What to do
Below you will find a set of lines. Repeat them all exactly.
---------- Data section ----------
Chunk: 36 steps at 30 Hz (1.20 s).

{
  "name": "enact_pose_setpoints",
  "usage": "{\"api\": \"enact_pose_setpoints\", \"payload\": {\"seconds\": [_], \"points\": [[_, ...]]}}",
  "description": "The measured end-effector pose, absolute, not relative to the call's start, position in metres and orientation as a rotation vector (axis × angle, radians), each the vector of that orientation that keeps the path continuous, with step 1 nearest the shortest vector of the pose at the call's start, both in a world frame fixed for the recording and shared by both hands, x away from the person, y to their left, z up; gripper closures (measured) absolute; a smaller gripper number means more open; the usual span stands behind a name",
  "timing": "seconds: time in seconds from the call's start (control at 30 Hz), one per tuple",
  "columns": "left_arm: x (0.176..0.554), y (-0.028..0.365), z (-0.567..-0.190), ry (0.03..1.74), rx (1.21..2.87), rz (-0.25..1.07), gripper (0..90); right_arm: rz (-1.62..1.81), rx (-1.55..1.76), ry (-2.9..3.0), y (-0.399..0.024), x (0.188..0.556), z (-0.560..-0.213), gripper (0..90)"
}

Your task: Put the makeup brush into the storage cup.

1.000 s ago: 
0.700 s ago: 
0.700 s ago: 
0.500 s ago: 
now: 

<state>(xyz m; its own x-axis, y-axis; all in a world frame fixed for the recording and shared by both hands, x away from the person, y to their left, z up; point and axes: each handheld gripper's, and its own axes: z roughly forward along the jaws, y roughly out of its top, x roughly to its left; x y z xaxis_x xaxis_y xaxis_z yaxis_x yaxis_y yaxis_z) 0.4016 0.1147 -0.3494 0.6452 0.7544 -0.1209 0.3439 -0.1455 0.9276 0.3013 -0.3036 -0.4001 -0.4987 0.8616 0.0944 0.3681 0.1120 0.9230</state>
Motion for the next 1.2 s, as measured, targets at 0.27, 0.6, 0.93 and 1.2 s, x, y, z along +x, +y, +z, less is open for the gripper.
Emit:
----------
Output of the exercise
Chunk: 36 steps at 30 Hz (1.20 s).

{
  "name": "enact_pose_setpoints",
  "usage": "{\"api\": \"enact_pose_setpoints\", \"payload\": {\"seconds\": [_], \"points\": [[_, ...]]}}",
  "description": "The measured end-effector pose, absolute, not relative to the call's start, position in metres and orientation as a rotation vector (axis × angle, radians), each the vector of that orientation that keeps the path continuous, with step 1 nearest the shortest vector of the pose at the call's start, both in a world frame fixed for the recording and shared by both hands, x away from the person, y to their left, z up; gripper closures (measured) absolute; a smaller gripper number means more open; the usual span stands behind a name",
  "timing": "seconds: time in seconds from the call's start (control at 30 Hz), one per tuple",
  "columns": "left_arm: x (0.176..0.554), y (-0.028..0.365), z (-0.567..-0.190), ry (0.03..1.74), rx (1.21..2.87), rz (-0.25..1.07), gripper (0..90); right_arm: rz (-1.62..1.81), rx (-1.55..1.76), ry (-2.9..3.0), y (-0.399..0.024), x (0.188..0.556), z (-0.560..-0.213), gripper (0..90)"
}

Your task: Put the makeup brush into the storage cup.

1.000 s ago: 
0.700 s ago: 
0.700 s ago: 
0.500 s ago: 
now: 

<state>(xyz m; its own x-axis, y-axis; all in a world frame fixed for the recording and shared by both hands, x away from the person, y to their left, z up; point and axes: each handheld gripper's, and its own axes: z roughly forward along the jaws, y roughly out of its top, x roughly to its left; x y z xaxis_x xaxis_y xaxis_z yaxis_x yaxis_y yaxis_z) 0.4016 0.1147 -0.3494 0.6452 0.7544 -0.1209 0.3439 -0.1455 0.9276 0.3013 -0.3036 -0.4001 -0.4987 0.8616 0.0944 0.3681 0.1120 0.9230</state>
Motion for the next 1.2 s, as measured, targets at 0.27, 0.6, 0.93 and 1.2 s, x, y, z along +x, +y, +z, less is open for the gripper.
Emit:

The output is complete as shown.